So there it is: the game prized as the epitome of American toughness and ballsy manhood is, in reality, a merciless bloodsport that chews up its players and leaves them to vegetate. Yes, it’s worth noting that the research Gladwell cites is still in progress, its conclusions yet to be written and accepted. But a wealth of evidence on what happens to ex-football players after their careers—and how the NFL treats them—speaks pretty clearly. So, too, does the only semblance of an NFL response in Gladwell’s reporting:

“Let’s assume that Dr. Omalu and the others are right,” Ira Casson, who co-chairs an N.F.L. committee on brain injury, said. “What should we be doing differently? We asked Dr. McKee this when she came down. And she was honest, and said, ‘I don’t know how to answer that.’ No one has any suggestions—assuming that you aren’t saying no more football, because, let’s be honest, that’s not going to happen.” 

“We certainly know from boxers that the incidence of C.T.E. is related to the length of your career,” he went on. “So if you want to apply that to football—and I’m not saying it does apply—then you’d have to let people play six years and then stop. If it comes to that, maybe we’ll have to think about that. On the other hand, nobody’s willing to do this in boxing. Why would a boxer at the height of his career, six or seven years in, stop fighting, just when he’s making million-dollar paydays?” He shrugged. “It’s a violent game. I suppose if you want to you could play touch football or flag football. For me, as a Jewish kid from Long Island, I’d be just as happy if we did that. But I don’t know if the fans would be happy with that. So what else do you do?”

Not for nothing, Ira, I have a few ideas. Ideas that don’t involve ridiculous non-starters such as converting the NFL to a touch league or banning football altogether. My ideas are simple ideas, which even an NFL franchise owner can understand.

The National Football League makes a lot of money—$8 billion in annual revenues, in fact, according to this report. Just to put that number in context, it’s about the same as what the Obama Administration plans to spend as seed money for a national high-speed rail network.

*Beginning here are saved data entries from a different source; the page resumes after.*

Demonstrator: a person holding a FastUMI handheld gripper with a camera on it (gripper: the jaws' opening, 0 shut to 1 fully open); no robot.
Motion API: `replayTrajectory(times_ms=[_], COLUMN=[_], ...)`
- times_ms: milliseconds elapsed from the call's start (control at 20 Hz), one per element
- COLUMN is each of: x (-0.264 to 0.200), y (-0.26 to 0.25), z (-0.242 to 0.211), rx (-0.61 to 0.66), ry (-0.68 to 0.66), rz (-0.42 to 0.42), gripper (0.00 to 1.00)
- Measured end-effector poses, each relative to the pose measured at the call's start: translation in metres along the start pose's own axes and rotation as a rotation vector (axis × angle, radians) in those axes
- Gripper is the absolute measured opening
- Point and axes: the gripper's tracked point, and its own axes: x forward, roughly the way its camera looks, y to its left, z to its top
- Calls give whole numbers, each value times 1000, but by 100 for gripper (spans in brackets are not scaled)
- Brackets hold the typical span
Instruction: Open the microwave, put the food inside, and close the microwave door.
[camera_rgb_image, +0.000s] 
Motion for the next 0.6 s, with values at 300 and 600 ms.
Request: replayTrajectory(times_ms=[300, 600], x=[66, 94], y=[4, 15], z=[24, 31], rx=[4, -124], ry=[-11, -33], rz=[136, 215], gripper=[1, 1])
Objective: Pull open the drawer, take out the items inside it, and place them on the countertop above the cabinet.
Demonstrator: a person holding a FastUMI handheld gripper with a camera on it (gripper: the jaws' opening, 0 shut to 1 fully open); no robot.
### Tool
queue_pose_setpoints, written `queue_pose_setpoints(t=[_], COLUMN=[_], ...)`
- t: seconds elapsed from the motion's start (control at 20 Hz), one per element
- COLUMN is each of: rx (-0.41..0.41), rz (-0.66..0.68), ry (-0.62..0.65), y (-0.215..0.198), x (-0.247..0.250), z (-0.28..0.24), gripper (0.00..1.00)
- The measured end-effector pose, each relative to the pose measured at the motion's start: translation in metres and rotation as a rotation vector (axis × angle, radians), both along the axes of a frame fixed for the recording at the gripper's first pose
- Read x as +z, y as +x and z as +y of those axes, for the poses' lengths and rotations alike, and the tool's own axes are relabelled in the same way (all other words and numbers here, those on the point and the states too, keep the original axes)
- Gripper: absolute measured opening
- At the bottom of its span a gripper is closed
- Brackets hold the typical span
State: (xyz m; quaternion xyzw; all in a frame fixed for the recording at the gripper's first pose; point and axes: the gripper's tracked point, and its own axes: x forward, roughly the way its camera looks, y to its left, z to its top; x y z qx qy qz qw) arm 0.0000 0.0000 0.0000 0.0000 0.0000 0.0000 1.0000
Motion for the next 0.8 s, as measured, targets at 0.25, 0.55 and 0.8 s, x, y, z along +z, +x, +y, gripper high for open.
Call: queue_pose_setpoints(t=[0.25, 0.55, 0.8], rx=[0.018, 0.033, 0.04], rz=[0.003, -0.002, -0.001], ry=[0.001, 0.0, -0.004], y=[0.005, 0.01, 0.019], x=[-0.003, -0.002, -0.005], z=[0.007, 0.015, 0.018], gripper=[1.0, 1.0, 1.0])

I’m not a neuroscientist, but I’m willing to bet that a small percentage of that money—say, 5 percent, or $400 million, or even 1 percent, $40 million—could fund an enormous amount of research on the cognitive effects of professional football careers.

And I’m not a social scientist, but I’m willing to bet that another small slice of that money—$400 million or $40 million or whatever order of magnitude the Ira Cassons of the world might be willing to discuss—could fund a goodly amount of professional rehabilitation and treatment for mind-shocked ex-football players.

Either (or both) of these initiatives could be announced at a high-profile media event; the NFL happens to stage the biggest show on television every winter, for example. Either (or both) could be announced as the first steps in a comprehensive effort to deal with the league’s real and growing brain-damage problem. 

There you go, Ira. No charge to you, my friend. Happy to do it.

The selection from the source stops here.